For additional information I have included the output of a couple of commands.
Results of: haproxy -vv
HA-Proxy version 2.2.4-de45672 2020/09/30 - https://haproxy.org/
Status: long-term supported branch - will stop receiving fixes around Q2 2025.
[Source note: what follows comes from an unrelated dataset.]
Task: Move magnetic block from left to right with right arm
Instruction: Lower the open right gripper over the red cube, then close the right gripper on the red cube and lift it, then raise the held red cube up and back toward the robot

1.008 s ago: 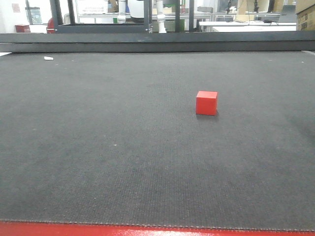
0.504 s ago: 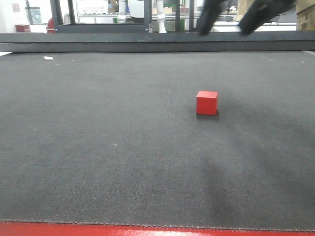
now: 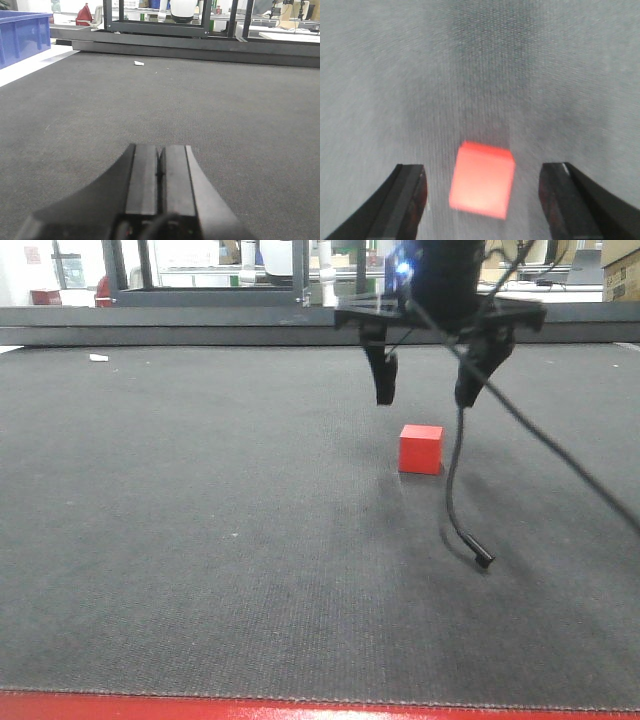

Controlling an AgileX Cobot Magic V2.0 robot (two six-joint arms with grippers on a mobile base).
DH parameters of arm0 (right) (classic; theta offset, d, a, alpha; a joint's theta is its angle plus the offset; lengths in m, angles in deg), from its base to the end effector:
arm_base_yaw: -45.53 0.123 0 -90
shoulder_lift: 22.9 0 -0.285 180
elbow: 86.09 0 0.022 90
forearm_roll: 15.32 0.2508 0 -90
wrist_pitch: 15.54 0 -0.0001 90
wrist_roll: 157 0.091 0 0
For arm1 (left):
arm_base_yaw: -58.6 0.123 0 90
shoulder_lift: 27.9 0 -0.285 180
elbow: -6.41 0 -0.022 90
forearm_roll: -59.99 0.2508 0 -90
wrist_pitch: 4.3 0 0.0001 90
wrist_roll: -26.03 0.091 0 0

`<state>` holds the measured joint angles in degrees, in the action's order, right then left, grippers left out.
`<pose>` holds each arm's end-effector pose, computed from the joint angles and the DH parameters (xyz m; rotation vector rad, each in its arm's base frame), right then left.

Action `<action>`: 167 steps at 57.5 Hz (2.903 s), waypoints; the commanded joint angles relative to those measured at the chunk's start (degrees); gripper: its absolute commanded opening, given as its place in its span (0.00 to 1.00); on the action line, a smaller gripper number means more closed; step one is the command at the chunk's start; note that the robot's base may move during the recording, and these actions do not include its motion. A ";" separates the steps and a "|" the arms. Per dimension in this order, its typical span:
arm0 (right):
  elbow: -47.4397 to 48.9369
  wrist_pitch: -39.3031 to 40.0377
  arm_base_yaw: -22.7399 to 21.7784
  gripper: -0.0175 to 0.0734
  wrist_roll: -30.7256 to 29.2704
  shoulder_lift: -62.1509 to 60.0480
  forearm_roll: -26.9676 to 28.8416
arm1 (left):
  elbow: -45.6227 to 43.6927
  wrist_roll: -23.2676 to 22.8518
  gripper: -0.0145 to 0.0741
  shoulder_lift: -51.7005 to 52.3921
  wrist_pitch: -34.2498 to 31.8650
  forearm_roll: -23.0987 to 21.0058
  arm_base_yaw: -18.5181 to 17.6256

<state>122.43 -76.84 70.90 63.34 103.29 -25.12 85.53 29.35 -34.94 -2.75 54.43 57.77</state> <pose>0.4147 0.1816 0.2575 0.2833 2.7295 0.0853 0.0568 -0.0011 0.2002 -0.0167 1.5308 -0.0447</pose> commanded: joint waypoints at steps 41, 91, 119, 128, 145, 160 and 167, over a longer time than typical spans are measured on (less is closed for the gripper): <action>3.02 0.34 0.00 0.34 2.83 1.15 -0.19 | 0.49 -0.34 0.02 0.68 -4.82 -0.27 0.09; -36.33 24.01 -7.02 0.30 -27.05 -43.04 -0.19 | 0.49 -0.34 0.02 0.68 -4.82 -0.27 0.09; -67.27 32.07 -7.03 0.30 -28.44 -77.39 -2.35 | 0.49 -0.34 0.02 0.68 -4.82 -0.27 0.09; -73.19 33.79 -7.03 0.30 -28.44 -88.98 -4.53 | 0.49 -0.34 0.02 0.68 -4.82 -0.27 0.09; -77.34 38.10 -7.03 0.30 -28.44 -106.66 -4.76 | 0.49 -0.34 0.02 0.68 -4.82 -0.27 0.09; -77.34 38.52 -7.03 0.30 -28.44 -115.35 -4.76 | 0.49 -0.34 0.02 0.68 -4.82 -0.27 0.09; -77.34 38.41 -7.03 0.30 -28.44 -116.30 -4.76 | 0.49 -0.34 0.02 0.68 -4.82 -0.27 0.09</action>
<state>43.46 -43.65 64.14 35.51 -13.59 -28.54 85.53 29.35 -34.94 -2.75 54.43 57.77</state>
Known bugs: http://www.haproxy.org/bugs/bugs-2.2.4.html
Running on: Linux 3.10.0-1160.24.1.el7.x86_64 #1 SMP Thu Apr 8 19:51:47 UTC 2021 x86_64
Build options :
TARGET = linux-glibc
CPU = generic
CC = gcc
CFLAGS = -O2 -g -Wall -Wextra -Wdeclaration-after-statement -fwrapv -Wno-unused-label -Wno-sign-compare -Wno-unused-parameter -Wno-clobbered -Wno-missing-field-initializers -Wtype-limits
OPTIONS = USE_PCRE=1 USE_PCRE_JIT=1 USE_THREAD=1 USE_LINUX_TPROXY=1 USE_OPENSSL=1 USE_ZLIB=1 USE_TFO=1 USE_NS=1 USE_SYSTEMD=1
Feature list : +EPOLL -KQUEUE +NETFILTER +PCRE +PCRE_JIT -PCRE2 -PCRE2_JIT +POLL -PRIVATE_CACHE +THREAD -PTHREAD_PSHARED +BACKTRACE -STATIC_PCRE -STATIC_PCRE2 +TPROXY +LINUX_TPROXY +LINUX_SPLICE +LIBCRYPT +CRYPT_H +GETADDRINFO +OPENSSL -LUA +FUTEX +ACCEPT4 +ZLIB -SLZ +CPU_AFFINITY +TFO +NS +DL +RT -DEVICEATLAS -51DEGREES -WURFL +SYSTEMD -OBSOLETE_LINKER +PRCTL +THREAD_DUMP -EVPORTS
Default settings :
bufsize = 16384, maxrewrite = 1024, maxpollevents = 200
Built with multi-threading support (MAX_THREADS=64, default=2).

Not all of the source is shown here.